Write your own GNN module
=========================

Sometimes, your model goes beyond simply stacking existing GNN modules.
For example, you would like to invent a new way of aggregating neighbor
information by considering node importance or edge weights.

By the end of this tutorial you will be able to

-  Understand DGL’s message passing APIs.
-  Implement GraphSAGE convolution module by your own.

This tutorial assumes that you already know :doc:`the basics of training a
GNN for node classification <1_introduction>`.

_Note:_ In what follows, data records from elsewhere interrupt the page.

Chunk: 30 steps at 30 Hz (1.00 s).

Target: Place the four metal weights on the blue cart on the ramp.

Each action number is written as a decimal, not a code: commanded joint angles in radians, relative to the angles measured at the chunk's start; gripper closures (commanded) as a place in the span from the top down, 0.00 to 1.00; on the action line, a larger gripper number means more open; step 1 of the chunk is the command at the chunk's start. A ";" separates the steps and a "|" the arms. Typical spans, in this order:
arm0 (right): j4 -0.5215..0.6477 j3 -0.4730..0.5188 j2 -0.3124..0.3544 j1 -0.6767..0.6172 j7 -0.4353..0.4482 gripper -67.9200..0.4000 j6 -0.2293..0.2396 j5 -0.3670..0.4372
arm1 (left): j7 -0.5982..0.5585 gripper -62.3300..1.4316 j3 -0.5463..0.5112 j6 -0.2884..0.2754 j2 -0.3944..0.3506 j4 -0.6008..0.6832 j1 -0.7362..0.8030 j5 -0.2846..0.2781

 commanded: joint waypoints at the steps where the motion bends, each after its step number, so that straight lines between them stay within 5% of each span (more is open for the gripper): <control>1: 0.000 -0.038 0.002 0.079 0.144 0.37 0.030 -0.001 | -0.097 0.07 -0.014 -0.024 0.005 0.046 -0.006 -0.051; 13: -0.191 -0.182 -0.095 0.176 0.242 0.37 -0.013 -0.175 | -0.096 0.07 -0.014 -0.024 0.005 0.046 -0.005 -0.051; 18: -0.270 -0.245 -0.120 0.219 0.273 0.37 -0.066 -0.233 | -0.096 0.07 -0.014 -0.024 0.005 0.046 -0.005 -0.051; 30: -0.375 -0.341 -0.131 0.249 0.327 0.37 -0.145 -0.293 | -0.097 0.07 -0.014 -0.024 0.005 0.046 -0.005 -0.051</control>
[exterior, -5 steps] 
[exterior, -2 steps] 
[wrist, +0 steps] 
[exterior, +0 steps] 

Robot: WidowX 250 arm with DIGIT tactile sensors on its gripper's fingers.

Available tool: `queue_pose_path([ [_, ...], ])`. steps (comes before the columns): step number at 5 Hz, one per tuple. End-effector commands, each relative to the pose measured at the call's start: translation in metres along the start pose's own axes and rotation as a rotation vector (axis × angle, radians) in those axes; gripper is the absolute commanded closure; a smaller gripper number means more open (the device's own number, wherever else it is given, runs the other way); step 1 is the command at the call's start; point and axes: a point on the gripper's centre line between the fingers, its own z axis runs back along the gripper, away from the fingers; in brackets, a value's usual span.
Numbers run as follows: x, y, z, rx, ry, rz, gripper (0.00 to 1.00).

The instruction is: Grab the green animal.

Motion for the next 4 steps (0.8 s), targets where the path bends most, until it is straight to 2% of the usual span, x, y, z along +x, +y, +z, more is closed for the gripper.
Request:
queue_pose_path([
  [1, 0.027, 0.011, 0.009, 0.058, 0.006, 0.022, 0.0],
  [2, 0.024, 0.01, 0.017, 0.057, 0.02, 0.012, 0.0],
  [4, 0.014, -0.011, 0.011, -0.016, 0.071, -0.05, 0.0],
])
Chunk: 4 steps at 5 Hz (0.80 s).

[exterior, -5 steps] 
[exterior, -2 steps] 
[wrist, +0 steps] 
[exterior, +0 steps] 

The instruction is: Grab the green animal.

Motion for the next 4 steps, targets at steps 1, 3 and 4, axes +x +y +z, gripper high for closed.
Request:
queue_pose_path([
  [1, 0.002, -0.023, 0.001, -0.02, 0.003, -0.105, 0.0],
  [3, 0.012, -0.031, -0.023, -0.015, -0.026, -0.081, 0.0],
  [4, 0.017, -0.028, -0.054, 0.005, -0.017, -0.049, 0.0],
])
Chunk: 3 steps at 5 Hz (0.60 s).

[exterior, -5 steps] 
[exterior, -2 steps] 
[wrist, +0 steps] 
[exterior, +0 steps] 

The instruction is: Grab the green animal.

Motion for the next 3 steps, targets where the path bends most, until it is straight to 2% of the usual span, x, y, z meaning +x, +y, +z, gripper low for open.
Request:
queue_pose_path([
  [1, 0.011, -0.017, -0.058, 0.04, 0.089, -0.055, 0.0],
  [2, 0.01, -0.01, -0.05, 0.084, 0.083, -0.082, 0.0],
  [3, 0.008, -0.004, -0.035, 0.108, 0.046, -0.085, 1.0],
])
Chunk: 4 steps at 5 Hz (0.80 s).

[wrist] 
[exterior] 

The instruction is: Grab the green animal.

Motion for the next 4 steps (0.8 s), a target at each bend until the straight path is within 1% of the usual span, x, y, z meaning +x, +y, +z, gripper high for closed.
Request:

(Time estimate: 10 minutes)

"""

import torch
import torch.nn as nn
import torch.nn.functional as F

import dgl
import dgl.function as fn

######################################################################
# Message passing and GNNs
# ------------------------
#
# DGL follows the *message passing paradigm* inspired by the Message
# Passing Neural Network proposed by `Gilmer et
# al. <https://arxiv.org/abs/1704.01212>`__ Essentially, they found many
# GNN models can fit into the following framework:
#
# .. math::
#
#
#    m_{u\to v}^{(l)} = M^{(l)}\left(h_v^{(l-1)}, h_u^{(l-1)}, e_{u\to v}^{(l-1)}\right)
#
# .. math::
#
#
#    m_{v}^{(l)} = \sum_{u\in\mathcal{N}(v)}m_{u\to v}^{(l)}
#
# .. math::
#
#
#    h_v^{(l)} = U^{(l)}\left(h_v^{(l-1)}, m_v^{(l)}\right)
#
# where DGL calls :math:`M^{(l)}` the *message function*, :math:`\sum` the
# *reduce function* and :math:`U^{(l)}` the *update function*. Note that
# :math:`\sum` here can represent any function and is not necessarily a
# summation.
#


######################################################################
# For example, the `GraphSAGE convolution (Hamilton et al.,
# 2017) <https://cs.stanford.edu/people/jure/pubs/graphsage-nips17.pdf>`__
# takes the following mathematical form:
#
# .. math::
#
#
#    h_{\mathcal{N}(v)}^k\leftarrow \text{Average}\{h_u^{k-1},\forall u\in\mathcal{N}(v)\}
#
# .. math::
#
#
#    h_v^k\leftarrow \text{ReLU}\left(W^k\cdot \text{CONCAT}(h_v^{k-1}, h_{\mathcal{N}(v)}^k) \right)
#
# You can see that message passing is directional: the message sent from
# one node :math:`u` to other node :math:`v` is not necessarily the same
# as the other message sent from node :math:`v` to node :math:`u` in the
# opposite direction.
#
# Although DGL has builtin support of GraphSAGE via
# :class:`dgl.nn.SAGEConv <dgl.nn.pytorch.SAGEConv>`,
# here is how you can implement GraphSAGE convolution in DGL by your own.
#


class SAGEConv(nn.Module):
    """Graph convolution module used by the GraphSAGE model.

    Parameters
    ----------
    in_feat : int
        Input feature size.
    out_feat : int
        Output feature size.
    """

    def __init__(self, in_feat, out_feat):
        super(SAGEConv, self).__init__()
        # A linear submodule for projecting the input and neighbor feature to the output.
        self.linear = nn.Linear(in_feat * 2, out_feat)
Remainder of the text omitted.